And when I say that, I wish I meant "'tis the season of all good things", but it is not that simple. Certainly there are good things, but it's also a season that is difficult for many. There is nothing like a holiday that celebrates the coming together of friends and family to remind you of those that aren't around anymore, or to highlight the thorny parts of relationships. I'm hardly pessimistic, I'm just a realist (yes, I'm trying that old chestnut on for size). The expectation that everything will be fun and joy is the dark underbelly of Christmas - if society would stop marketing that illusion, we'd all be a whole lot happier. That being said, I'm not downplaying the fact that we should all take a moment to think about the good things, the family and friends that we have around us, because life can change, and take those things away, in a heartbeat. Recent world events serve as an unfortunate reminder of that fact.

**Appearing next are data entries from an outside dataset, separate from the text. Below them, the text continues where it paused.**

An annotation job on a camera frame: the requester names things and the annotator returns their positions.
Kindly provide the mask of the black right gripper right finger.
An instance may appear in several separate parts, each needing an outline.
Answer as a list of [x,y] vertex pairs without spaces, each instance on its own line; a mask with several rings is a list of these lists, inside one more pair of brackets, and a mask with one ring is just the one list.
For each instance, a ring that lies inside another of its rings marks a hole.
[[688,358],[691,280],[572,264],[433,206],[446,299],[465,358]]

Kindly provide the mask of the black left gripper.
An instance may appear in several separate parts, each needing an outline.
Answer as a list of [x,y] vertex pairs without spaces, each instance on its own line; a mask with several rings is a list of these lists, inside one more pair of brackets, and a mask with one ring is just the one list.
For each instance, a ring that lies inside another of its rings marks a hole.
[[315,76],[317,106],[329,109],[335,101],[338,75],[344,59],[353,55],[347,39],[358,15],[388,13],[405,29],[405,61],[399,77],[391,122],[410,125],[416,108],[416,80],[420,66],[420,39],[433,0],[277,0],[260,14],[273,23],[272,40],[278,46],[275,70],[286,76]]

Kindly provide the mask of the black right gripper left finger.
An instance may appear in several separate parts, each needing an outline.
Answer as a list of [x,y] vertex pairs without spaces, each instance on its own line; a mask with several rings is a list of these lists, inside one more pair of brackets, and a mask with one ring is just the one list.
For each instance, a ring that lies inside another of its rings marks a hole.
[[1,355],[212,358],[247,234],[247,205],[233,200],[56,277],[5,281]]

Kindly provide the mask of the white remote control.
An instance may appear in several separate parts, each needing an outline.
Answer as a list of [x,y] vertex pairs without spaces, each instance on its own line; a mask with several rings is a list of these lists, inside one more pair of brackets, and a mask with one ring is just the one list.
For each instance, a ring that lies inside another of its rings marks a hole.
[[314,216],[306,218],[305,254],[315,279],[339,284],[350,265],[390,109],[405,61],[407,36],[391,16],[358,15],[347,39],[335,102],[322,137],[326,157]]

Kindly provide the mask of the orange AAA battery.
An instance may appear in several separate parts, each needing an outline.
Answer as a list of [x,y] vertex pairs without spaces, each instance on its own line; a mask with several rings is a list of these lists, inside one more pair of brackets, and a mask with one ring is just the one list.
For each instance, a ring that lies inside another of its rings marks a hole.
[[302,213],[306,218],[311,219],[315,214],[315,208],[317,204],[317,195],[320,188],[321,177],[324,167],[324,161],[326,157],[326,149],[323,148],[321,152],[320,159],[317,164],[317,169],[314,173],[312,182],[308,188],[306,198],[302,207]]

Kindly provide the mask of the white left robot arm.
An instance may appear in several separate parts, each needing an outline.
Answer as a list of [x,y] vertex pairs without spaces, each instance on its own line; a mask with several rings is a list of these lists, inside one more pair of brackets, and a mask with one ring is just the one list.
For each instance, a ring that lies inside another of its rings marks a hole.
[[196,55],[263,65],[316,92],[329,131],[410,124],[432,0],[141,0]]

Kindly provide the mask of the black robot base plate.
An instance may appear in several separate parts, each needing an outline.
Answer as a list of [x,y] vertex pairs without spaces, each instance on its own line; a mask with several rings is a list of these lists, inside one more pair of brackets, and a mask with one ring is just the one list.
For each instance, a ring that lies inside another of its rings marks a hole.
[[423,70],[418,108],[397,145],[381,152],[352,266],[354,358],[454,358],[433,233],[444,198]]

This year has marked a change for me - I'm back to decorating the tree on my own for now. Well, not quite on my own, Mags observes - and judges - my every move from her perch on a diningroom chair. Mum and I picked out a gorgeous tree, but it took me a few days to get up the energy to decorate it. Now it is done I love it, but it took some willpower to get there. But change does require willpower I suppose. I have yet to take a good photo of this or any tree - trust me, it looks much less like an alien space craft in person.
And in sad news, my Mum's crazy, lovely boxer's life came to a peaceful end this week. She had a great run of it, no doubt, but that doesn't make it easier. My family has had a string of boxers over the years, but Chobe had a special place because she was around as my Dad got sick. As he declined, she became more and more important to him, and I can't help but believe she knew exactly what her role was. She didn't judge or mind his declining health, she was just there to provide contact and affection and a sense of the silly - something Chobe also gave my Mum as she went through the hard adjustments of Dad's decline and subsequent passing. The plan is to scatter the dog's ashes along with Dad's this year. It feels like the right thing to do. But, life does go on, and hopefully there will be another canine in the family fold in the not too distant future.
To end on a positive note (yes!), I have three weeks off work. I have a fantasy that the end of that period will see an organized basement and a kitchen without wallpaper - wish me luck!